*Source information:*

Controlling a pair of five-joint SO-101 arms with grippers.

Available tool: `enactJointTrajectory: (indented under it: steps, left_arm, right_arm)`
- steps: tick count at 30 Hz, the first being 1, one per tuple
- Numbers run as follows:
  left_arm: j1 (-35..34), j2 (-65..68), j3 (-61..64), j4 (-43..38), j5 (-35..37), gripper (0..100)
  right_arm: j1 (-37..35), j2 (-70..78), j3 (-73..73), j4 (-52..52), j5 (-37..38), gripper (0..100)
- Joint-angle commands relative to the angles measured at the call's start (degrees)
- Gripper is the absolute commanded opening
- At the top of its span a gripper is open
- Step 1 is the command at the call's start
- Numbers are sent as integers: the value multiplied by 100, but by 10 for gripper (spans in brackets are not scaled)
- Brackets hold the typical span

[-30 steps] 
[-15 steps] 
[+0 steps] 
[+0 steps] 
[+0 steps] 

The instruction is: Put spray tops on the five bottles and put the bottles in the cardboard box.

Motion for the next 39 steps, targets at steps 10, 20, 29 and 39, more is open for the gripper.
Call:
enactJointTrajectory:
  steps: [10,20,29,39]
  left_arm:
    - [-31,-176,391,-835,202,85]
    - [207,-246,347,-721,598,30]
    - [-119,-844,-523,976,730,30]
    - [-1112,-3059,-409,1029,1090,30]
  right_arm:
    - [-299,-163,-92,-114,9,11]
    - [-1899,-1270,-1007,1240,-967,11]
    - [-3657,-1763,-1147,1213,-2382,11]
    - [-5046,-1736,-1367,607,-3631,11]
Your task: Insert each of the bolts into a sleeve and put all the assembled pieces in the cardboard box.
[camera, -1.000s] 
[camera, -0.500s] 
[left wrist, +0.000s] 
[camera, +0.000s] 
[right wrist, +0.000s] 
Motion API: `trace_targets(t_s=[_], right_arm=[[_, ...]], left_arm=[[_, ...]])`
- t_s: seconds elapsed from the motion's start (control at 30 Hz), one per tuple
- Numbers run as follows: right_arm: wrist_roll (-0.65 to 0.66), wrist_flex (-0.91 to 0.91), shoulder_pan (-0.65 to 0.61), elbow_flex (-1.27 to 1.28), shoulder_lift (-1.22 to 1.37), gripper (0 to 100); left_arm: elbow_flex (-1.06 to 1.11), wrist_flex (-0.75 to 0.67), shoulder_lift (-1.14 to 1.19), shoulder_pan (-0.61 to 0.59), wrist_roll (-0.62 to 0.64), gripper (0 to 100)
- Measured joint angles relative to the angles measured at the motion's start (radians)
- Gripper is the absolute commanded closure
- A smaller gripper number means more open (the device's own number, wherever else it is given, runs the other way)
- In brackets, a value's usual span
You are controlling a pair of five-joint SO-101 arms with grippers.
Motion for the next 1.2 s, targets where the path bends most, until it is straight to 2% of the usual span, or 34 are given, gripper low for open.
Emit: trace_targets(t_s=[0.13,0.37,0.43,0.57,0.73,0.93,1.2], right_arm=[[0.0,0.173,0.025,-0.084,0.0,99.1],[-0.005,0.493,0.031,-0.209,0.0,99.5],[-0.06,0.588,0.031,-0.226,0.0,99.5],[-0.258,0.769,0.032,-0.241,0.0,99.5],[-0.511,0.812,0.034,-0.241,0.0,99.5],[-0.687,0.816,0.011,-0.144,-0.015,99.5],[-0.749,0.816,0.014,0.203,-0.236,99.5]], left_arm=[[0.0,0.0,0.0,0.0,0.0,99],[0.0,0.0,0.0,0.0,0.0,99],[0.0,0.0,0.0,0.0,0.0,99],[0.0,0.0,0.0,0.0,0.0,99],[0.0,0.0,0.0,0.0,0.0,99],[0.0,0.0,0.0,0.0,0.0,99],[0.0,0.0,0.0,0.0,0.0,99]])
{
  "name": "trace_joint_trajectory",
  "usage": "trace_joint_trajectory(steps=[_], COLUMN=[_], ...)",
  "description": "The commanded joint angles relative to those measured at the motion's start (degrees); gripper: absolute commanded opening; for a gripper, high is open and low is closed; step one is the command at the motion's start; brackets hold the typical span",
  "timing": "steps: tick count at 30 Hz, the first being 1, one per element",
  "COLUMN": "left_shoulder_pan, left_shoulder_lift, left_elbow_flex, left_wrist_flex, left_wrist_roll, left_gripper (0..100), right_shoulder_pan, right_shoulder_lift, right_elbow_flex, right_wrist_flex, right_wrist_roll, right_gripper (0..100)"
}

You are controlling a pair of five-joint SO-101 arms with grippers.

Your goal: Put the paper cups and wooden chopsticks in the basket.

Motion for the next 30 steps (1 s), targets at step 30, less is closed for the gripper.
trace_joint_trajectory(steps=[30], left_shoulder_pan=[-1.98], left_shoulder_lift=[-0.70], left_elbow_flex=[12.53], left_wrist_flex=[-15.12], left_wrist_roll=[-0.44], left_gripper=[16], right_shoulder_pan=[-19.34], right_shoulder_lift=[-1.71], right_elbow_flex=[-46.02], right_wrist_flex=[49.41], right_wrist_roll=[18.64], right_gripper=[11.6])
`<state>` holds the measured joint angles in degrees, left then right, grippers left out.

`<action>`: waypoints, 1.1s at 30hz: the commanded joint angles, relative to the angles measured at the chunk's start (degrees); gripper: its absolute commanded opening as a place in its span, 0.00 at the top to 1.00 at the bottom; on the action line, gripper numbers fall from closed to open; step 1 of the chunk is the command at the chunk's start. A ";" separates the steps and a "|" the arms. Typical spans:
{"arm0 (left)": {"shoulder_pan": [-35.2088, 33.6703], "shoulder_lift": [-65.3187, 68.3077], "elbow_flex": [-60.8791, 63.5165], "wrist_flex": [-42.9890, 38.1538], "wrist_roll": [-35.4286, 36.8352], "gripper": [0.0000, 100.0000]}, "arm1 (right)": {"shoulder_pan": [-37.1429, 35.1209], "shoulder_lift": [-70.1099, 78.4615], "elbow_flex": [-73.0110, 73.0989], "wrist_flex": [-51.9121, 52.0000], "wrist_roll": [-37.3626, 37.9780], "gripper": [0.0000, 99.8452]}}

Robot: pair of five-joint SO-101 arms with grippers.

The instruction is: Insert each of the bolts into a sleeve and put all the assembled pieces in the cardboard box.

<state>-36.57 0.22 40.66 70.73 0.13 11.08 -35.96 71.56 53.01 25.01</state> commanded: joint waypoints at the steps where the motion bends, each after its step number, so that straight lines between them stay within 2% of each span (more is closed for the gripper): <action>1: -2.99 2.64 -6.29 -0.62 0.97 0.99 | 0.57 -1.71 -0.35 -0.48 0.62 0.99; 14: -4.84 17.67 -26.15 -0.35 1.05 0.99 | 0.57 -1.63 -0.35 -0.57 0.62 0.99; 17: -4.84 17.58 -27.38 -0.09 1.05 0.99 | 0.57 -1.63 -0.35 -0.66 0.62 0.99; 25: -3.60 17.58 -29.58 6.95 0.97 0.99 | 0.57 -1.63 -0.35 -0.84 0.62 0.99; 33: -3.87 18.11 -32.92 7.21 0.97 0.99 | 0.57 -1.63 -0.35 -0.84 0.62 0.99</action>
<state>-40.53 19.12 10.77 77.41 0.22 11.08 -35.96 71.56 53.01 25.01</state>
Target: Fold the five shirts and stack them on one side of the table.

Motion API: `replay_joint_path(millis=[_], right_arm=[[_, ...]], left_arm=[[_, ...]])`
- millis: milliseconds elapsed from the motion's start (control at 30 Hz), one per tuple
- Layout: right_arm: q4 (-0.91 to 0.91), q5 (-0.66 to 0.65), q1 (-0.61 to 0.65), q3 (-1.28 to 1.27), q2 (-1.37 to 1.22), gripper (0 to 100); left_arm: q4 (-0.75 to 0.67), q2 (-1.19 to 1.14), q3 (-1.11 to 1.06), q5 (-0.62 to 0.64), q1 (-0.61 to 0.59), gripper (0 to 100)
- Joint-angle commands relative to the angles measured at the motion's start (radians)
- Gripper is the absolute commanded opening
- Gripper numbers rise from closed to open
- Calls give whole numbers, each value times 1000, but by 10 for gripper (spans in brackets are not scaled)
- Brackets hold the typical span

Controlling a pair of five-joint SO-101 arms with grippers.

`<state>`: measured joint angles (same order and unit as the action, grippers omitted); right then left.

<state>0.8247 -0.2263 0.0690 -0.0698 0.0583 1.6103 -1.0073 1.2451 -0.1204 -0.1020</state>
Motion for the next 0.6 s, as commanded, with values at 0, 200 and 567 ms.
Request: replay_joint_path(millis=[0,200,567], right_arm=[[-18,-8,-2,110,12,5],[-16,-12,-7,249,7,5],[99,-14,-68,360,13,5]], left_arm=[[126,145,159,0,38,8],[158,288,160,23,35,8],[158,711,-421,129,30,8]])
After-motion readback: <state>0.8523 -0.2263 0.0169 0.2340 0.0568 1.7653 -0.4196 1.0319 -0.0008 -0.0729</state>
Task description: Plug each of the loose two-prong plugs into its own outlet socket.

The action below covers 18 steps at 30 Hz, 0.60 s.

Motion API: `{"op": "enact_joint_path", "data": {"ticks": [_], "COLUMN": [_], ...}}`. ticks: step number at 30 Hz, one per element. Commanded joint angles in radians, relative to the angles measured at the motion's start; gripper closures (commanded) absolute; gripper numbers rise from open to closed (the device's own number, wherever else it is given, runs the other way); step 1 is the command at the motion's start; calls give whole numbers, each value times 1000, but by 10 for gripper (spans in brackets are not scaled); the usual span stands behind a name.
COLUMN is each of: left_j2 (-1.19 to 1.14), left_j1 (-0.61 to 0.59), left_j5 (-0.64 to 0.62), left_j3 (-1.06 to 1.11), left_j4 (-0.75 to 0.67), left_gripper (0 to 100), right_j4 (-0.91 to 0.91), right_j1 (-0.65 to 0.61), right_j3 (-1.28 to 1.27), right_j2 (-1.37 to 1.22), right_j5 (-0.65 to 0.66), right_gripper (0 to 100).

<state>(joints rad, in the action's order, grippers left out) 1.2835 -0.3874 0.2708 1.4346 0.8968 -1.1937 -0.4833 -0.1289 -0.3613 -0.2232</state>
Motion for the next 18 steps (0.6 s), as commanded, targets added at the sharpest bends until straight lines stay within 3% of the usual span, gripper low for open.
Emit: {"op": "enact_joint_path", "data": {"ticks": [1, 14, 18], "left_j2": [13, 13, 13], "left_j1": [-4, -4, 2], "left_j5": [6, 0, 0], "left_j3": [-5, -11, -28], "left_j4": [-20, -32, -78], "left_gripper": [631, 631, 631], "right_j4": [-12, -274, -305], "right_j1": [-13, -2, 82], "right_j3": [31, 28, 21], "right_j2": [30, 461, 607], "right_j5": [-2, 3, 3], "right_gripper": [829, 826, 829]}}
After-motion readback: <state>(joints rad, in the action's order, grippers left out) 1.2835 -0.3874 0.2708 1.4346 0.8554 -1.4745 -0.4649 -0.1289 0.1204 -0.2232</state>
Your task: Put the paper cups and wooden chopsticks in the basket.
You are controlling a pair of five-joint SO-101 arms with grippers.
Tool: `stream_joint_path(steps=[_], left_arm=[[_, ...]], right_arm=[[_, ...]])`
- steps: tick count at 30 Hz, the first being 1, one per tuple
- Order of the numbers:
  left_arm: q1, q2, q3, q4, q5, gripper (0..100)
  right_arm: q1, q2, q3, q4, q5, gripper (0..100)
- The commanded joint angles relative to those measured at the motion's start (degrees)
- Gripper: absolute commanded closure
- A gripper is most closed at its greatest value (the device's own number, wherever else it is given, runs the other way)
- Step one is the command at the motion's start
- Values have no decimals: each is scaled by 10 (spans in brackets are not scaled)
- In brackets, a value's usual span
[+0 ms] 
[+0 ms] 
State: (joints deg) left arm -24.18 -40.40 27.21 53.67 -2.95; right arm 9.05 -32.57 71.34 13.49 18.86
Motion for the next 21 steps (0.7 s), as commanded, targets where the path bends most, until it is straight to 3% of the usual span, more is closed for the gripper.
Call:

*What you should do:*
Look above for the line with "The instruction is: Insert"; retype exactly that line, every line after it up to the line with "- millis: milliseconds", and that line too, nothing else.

*Written solution:*
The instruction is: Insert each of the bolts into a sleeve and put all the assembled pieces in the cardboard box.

<state>-36.57 0.22 40.66 70.73 0.13 11.08 -35.96 71.56 53.01 25.01</state> commanded: joint waypoints at the steps where the motion bends, each after its step number, so that straight lines between them stay within 2% of each span (more is closed for the gripper): <action>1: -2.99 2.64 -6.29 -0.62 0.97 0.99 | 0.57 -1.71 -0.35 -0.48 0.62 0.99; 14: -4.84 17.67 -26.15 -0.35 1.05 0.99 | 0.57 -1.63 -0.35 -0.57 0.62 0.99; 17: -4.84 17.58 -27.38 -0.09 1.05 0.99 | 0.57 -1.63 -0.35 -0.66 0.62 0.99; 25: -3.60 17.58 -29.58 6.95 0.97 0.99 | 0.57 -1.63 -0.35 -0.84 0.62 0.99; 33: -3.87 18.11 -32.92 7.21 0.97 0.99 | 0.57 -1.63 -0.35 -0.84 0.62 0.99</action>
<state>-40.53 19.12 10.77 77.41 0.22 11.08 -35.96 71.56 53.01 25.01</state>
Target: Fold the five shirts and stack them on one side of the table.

Motion API: `replay_joint_path(millis=[_], right_arm=[[_, ...]], left_arm=[[_, ...]])`
- millis: milliseconds elapsed from the motion's start (control at 30 Hz), one per tuple

Thus the exercise is complete.